Since the unanimous vote, City Council members have fielded e-mails and phone calls from people -- mostly from outside Eugene -- deriding the decision as unpatriotic.

"Some of them said, 'Now we know where Al Qaeda is hiding: in the City Hall,' " said Councilwoman Betty Taylor, who introduced the measure. "But then we got some that said we made them proud to be American."

Marston said she was pleased by the breadth of the campaign's support locally.

"They are people who want to defend freedom, and it crossed the political spectrum," Marston said. "We have people who are way on the right saying we want to catch bad guys, too, but we don't want to be spied on in the process."

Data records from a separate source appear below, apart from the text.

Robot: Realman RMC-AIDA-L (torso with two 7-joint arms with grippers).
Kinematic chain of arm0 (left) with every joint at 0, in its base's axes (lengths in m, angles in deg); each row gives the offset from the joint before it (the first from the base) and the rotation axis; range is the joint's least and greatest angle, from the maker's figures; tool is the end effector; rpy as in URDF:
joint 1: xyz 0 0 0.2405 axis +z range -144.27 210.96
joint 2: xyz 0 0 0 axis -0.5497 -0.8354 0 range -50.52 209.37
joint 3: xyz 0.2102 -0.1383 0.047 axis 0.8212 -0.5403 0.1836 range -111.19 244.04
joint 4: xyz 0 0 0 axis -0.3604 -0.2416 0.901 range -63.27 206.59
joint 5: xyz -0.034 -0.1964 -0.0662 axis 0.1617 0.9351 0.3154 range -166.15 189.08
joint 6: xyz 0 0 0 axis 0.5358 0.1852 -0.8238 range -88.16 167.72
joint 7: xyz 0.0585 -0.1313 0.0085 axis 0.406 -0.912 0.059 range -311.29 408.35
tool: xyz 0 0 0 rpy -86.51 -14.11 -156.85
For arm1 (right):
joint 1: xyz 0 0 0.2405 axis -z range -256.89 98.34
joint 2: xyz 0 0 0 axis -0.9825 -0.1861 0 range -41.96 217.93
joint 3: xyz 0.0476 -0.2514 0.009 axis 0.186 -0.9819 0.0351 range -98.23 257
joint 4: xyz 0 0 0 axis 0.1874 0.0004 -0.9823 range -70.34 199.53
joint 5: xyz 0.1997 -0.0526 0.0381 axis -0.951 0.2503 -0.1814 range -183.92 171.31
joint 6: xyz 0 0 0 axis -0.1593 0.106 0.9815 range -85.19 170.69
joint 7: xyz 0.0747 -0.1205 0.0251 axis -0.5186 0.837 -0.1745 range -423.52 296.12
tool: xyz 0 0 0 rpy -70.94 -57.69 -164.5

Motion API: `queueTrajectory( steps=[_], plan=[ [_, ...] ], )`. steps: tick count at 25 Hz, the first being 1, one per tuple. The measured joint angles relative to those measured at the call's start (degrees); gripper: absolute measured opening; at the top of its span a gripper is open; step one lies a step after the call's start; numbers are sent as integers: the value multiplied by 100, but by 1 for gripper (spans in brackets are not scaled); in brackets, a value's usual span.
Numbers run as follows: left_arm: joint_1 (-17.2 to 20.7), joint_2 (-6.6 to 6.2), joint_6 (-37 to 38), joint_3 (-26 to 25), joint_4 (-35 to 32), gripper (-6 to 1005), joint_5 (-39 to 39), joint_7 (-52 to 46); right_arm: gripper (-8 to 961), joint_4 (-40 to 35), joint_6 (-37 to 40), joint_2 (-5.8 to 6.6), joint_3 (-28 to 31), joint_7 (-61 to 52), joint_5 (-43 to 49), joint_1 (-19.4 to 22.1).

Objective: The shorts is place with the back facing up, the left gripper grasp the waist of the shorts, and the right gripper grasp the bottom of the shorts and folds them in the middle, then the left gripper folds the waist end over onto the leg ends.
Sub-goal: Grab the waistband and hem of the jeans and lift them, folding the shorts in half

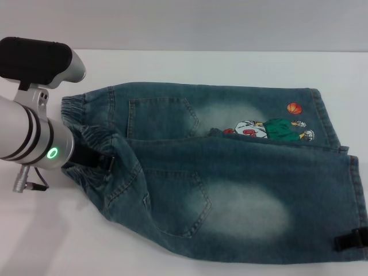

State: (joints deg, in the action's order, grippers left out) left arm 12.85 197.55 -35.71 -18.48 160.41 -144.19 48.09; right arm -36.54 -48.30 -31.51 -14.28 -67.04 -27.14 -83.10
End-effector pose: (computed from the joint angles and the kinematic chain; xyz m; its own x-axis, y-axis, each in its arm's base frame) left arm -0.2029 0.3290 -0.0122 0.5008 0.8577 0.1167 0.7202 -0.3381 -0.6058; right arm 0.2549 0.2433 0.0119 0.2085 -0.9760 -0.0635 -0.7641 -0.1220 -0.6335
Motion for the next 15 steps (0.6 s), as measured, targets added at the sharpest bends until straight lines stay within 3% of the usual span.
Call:
queueTrajectory(
  steps=[15],
  plan=[
    [-40, 0, 60, 0, -52, 119, 0, 0, 674, -37, 65, 6, -2, -3, 0, -43]
  ],
)
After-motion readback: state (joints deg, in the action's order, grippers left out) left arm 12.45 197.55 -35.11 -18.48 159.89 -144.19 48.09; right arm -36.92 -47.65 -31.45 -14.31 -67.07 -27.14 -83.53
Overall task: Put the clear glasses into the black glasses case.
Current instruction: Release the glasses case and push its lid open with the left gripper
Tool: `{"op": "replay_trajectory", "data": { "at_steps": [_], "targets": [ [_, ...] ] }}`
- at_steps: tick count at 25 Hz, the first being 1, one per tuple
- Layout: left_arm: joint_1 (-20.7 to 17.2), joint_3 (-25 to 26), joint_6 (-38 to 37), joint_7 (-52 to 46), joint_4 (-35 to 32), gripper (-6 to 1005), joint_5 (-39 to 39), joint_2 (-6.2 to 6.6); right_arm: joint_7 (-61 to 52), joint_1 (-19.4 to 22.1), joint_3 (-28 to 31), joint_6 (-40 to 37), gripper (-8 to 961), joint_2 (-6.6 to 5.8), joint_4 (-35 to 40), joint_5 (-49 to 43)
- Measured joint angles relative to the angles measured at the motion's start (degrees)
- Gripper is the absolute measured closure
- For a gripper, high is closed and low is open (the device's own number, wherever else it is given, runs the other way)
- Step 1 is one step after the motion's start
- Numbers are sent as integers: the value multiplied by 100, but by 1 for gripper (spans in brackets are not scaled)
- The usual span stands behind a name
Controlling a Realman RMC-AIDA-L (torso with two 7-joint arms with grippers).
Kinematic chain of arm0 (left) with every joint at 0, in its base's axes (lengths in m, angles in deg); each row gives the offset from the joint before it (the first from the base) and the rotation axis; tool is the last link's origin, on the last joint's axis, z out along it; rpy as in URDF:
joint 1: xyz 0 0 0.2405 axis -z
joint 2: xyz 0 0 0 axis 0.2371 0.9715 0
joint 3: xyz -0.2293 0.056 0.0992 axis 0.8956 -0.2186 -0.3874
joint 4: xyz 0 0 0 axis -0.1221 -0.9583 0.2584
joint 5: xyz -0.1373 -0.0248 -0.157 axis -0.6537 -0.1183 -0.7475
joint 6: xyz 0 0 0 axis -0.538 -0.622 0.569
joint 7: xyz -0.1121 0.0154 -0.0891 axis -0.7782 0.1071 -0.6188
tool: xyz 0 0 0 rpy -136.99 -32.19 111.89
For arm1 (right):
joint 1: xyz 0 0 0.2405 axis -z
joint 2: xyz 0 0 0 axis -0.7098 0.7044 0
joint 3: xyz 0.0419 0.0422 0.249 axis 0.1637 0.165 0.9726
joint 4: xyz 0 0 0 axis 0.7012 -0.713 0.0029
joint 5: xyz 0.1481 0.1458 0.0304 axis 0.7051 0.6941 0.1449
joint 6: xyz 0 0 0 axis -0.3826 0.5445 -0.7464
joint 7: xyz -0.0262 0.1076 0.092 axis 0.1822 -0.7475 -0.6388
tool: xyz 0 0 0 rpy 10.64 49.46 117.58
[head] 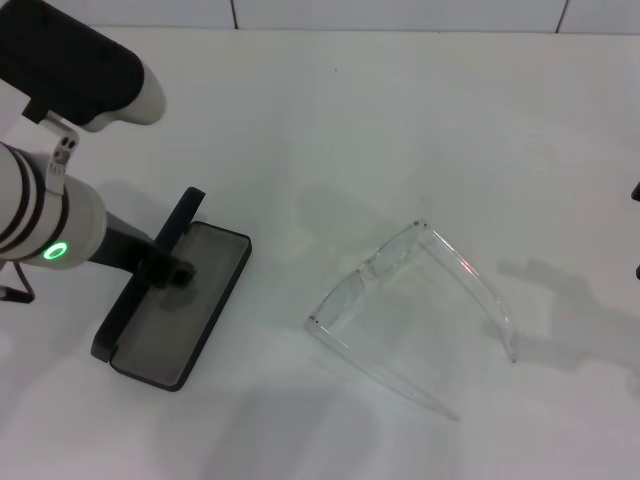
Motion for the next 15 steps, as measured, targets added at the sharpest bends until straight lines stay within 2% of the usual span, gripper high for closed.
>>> {"op": "replay_trajectory", "data": {
  "at_steps": [7,10,15],
  "targets": [
    [12,15,-76,4,36,434,4,13,40,-6,-25,0,99,-4,-21,0],
    [8,17,-77,4,37,658,13,13,52,14,-25,-1,99,5,-25,0],
    [-2,17,-71,42,37,760,13,11,123,30,-2,-8,99,-5,-178,0]
  ]
}}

The pivotal vote on the eight-member council came from Gary Pape, a self-described pro-business, conservative Republican whose support set the stage for the City Council's unanimous vote. Pape said he took little notice when Congress passed the Patriot Act but became troubled by some of its elements after Marston's group began lobbying for the resolution.

"It's overly broad, overbearing and overly intrusive," said Pape, adding that he had not read the entire 342-page act -- and doubts that many federal legislators did either. "I've reviewed parts of it that deserve some real scrutiny.... Parts of it need to get into court, where they are more skilled and adept at constitutional issues than city councils."

At the heart of the challenge are elements of the USA Patriot Act that grant federal investigators wide latitude in "foreign intelligence surveillance."

That authority was backed last month by the Foreign Intelligence Surveillance Court of Review, which overturned a ruling that Atty. Gen. John Ashcroft was using the Patriot Act to improperly broaden the FBI's spying abilities.

Under the act, federal investigators can secretly enter homes, plant wiretaps, search computers and take other investigative steps if they believe someone is connected with foreign terrorists. The act also makes it illegal for anyone who has been served a warrant under the act -- such as bookstore owners or librarians -- from talking about it.

"I'm glad I live in a city where we have spoken up against it," said Jeremy Nissel, co-owner with his wife of J. Michaels Books in downtown Eugene. "It's a bad law."

His wife, Linda Ellis, described the local vote as "an act of courage," and disputed that it could be viewed as unpatriotic.

"There are as many flags on cars in Eugene as there are in New York City or Downey," Ellis said, adding that post-attack emotions might have clouded Congress' judgment. "We feel like we have to rubber-stamp everything because of the things that happened in New York City and internationally. And I think that's a very dangerous thing."